- [RECORD SET]:
----------------

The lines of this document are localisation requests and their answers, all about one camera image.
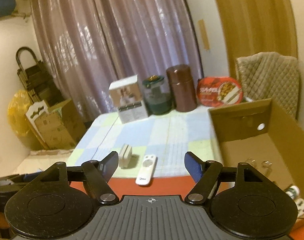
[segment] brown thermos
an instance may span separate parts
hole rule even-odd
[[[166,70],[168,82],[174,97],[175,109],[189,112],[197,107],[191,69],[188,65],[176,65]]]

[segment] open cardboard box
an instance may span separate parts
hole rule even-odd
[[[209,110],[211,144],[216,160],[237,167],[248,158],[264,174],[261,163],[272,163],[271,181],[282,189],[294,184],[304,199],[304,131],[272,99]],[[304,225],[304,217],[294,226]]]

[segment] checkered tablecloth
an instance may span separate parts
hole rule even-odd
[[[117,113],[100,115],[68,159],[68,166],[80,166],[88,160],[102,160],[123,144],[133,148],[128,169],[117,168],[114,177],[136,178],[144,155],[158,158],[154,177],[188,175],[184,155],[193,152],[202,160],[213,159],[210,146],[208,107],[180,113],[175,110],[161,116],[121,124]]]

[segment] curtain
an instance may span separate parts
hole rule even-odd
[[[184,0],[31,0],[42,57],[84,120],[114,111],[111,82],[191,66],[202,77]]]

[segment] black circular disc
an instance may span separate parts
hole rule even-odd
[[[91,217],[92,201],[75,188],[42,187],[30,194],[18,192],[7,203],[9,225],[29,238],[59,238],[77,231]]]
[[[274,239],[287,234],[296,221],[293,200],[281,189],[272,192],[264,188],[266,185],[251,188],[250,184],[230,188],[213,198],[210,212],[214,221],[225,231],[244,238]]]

----------------

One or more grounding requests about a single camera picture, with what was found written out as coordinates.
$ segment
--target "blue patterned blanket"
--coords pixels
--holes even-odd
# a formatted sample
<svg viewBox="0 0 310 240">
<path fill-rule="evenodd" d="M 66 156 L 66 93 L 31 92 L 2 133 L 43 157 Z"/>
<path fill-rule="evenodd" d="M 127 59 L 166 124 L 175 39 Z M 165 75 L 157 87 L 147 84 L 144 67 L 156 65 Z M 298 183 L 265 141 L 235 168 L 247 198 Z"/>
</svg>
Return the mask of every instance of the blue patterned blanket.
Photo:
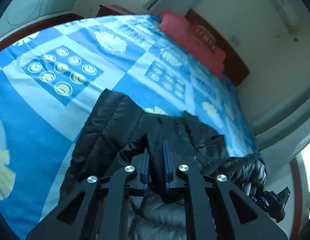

----------------

- [BRIEF]: Once you have checked each line above for the string "camera", state how many lines contain it and add nothing more.

- [ANSWER FOR THE TASK]: 2